Community Spring Cleaning week is here! Join your fellow Maveryx in digging through your old posts and marking comments on them as solved. Learn more here!

Alteryx Designer Desktop Discussions

Find answers, ask questions, and share expertise about Alteryx Designer Desktop and Intelligence Suite.
SOLVED

Database upload suddenly taking hours instead of minutes, any ideas why?

Philip
12 - Quasar

I'm attempting to drop and replace a table on our SQL Server database. I've done this before, but today it's taking hours instead of its normal 5-10 minutes. The data set is about 2GB in size. I'm receiving these errors, which I've never seen before. The only difference is I've changed a field data type from V_WString to a 64 character String.

 

Output Data (2)    File Format does not match translated type.
Output Data (2)    Alias translated to odbc:DRIVER={SQL Server Native Client 11.0};DATABASE=TheDB;SERVER=OurServer;Trusted_Connection=yes|||TableName
Output Data (2)    ODBC Driver version: 03.80

 

Any ideas why I'm receiving these errors and/or why it's suddenly taking so much longer to upload? Are they related?

11 REPLIES 11
Joe_Mako
12 - Quasar

V_WString and WString are UTF-16 Unicode fields.
V_String and String are ISO 8859-1 Latin-1 fields.

 

Generally it is a good idea to match the data type of the table you are uploading to.

 

What prompted you to make the change from V_WString to String? If you just need to ensure character length is 64, then you might try WString instead.

Philip
12 - Quasar

When querying the database, I received the following error.

 

Select DB.[Program for reporting],

DB.[MSG_ID /opu_r25_id]
From DB WHERE
DB.[Program for reporting] = 'SIV Surveillance'

 

Msg 402, Level 16, State 1, Line 1
The data types text and varchar are incompatible in the equal to operator.

 

I was trying to see if changing the [Program for reporting] data type to String would correct the problem. I have to admit, I'm just learning SQL Server ins and outs, so this may not be the issue.

Joe_Mako
12 - Quasar

Edit: I looked up SQL Server data types and I found: https://docs.microsoft.com/en-us/sql/t-sql/data-types/data-types-transact-sql

 

text data type in SQL Server is depreciated, and should not be used.

 

Here is what I would expect:

SQL Server Data Type = Alteryx Data Type

varchar = V_String

char = String

nvarchar = V_WString

nchar = WString

Philip
12 - Quasar

I converted it to V_String and the query works now. I'm wondering if SQL Server sees a string in single quotes as a non-unicode string and the unicode was causing the error.

Philip
12 - Quasar

Thanks for your help @Joe_Mako. Not sure what's happening under the hood with SQL Server, but as long as it works, I'm good!

HenrietteH
Alteryx
Alteryx

@Philip 

 

Not all data types in Alteryx line up exactly with data types used in databases, so we do our best approximation to match them. 
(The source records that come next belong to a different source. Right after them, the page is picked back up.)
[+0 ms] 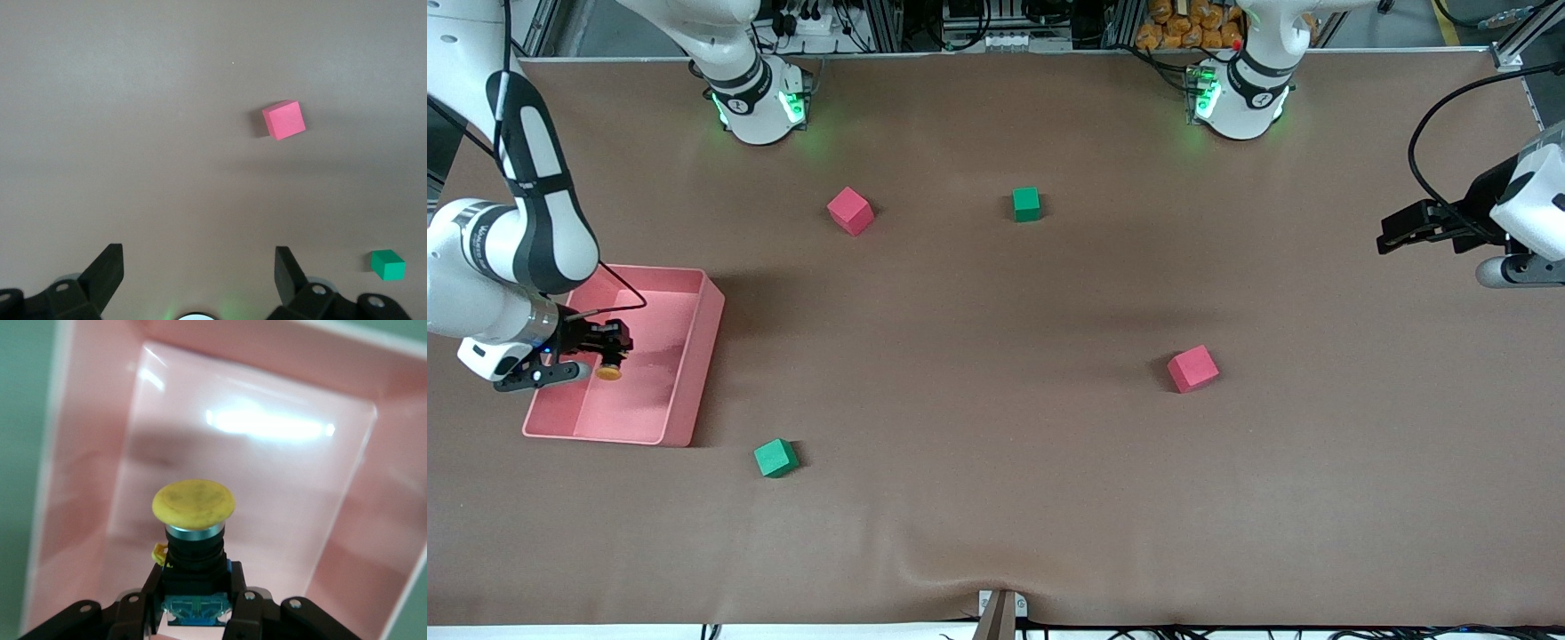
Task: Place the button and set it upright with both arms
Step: 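Lift the button out of the tray with the right gripper, then carry the button to mid-table while the left gripper reaches toward it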
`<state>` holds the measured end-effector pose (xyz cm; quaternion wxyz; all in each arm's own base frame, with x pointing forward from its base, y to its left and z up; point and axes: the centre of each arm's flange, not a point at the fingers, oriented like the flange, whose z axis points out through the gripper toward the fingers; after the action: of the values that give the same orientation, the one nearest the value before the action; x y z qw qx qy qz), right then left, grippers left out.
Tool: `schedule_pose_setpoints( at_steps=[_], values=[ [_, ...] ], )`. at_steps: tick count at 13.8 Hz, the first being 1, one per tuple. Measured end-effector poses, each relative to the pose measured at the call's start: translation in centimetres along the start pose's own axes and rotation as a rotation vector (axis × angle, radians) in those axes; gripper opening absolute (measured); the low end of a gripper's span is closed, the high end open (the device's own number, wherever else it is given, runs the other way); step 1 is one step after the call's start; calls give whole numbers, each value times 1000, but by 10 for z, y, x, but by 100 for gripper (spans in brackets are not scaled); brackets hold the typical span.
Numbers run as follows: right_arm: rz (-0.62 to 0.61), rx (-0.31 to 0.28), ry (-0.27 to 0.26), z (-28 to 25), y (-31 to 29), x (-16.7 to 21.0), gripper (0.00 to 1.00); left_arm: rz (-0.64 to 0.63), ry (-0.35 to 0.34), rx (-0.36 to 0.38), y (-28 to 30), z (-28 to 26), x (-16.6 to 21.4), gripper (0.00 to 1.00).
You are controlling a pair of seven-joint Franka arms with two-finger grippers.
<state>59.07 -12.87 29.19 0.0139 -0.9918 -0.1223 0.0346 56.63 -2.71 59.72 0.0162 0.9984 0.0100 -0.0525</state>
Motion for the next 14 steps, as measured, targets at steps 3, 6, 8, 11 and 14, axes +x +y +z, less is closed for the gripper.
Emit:
schedule_pose_setpoints(
  at_steps=[3,6,8,11,14],
  values=[
    [-112,30,-6,-26,-50,30,41,1,0,0,0,0,0,100],
    [-247,59,-19,-58,-126,62,41,2,4,0,1,-2,0,100],
    [-330,57,-17,-65,-188,77,41,6,15,-1,3,-8,-2,100],
    [-341,65,-49,-51,-293,83,41,10,34,-2,6,-17,-5,100],
    [-282,83,-66,-37,-409,77,41,16,31,-1,9,-15,-4,100]
  ],
)
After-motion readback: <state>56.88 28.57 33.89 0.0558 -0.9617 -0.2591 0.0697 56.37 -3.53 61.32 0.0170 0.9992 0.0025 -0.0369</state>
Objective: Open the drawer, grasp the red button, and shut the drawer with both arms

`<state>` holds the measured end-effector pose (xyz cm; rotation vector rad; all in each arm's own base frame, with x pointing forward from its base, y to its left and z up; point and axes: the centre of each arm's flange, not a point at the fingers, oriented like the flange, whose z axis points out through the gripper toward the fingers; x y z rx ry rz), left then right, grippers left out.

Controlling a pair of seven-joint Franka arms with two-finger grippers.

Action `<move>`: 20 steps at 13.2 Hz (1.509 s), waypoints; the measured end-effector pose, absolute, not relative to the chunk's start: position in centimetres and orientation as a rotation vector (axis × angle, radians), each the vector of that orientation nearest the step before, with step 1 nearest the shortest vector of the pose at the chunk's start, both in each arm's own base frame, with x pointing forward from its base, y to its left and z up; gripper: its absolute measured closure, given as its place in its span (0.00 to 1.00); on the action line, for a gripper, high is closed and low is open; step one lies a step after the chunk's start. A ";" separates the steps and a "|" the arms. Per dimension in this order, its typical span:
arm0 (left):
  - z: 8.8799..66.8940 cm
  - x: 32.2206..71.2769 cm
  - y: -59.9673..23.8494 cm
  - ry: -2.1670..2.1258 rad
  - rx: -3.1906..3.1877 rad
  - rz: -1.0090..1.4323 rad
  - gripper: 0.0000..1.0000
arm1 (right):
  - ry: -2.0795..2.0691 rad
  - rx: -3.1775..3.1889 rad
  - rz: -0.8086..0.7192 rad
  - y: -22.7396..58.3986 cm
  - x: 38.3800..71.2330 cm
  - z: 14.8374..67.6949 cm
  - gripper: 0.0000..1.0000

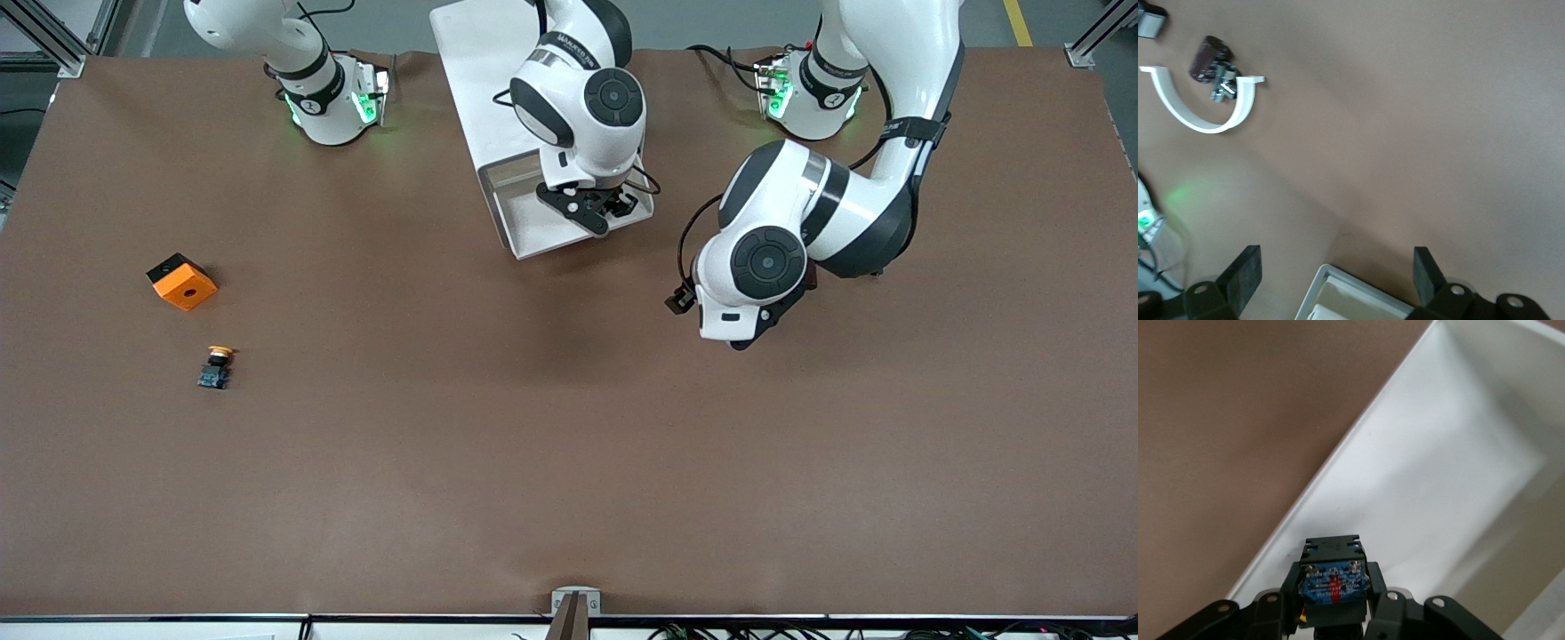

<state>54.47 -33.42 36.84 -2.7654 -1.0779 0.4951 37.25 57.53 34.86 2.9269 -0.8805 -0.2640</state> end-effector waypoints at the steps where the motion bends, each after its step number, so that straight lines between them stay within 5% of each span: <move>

For string data types, the way @Joe_Mako outlines them above is how they are matched. 

 

Generally speaking, when you are loading data to a database, you want to make sure that you do your best to match the datatypes to what you find in the database to avoid errors on load. 

For example, if your column in the database is only 2 characters long, you don't want to load a 255 character string field to it. 

If your data contains unicode characters, use a wide string. 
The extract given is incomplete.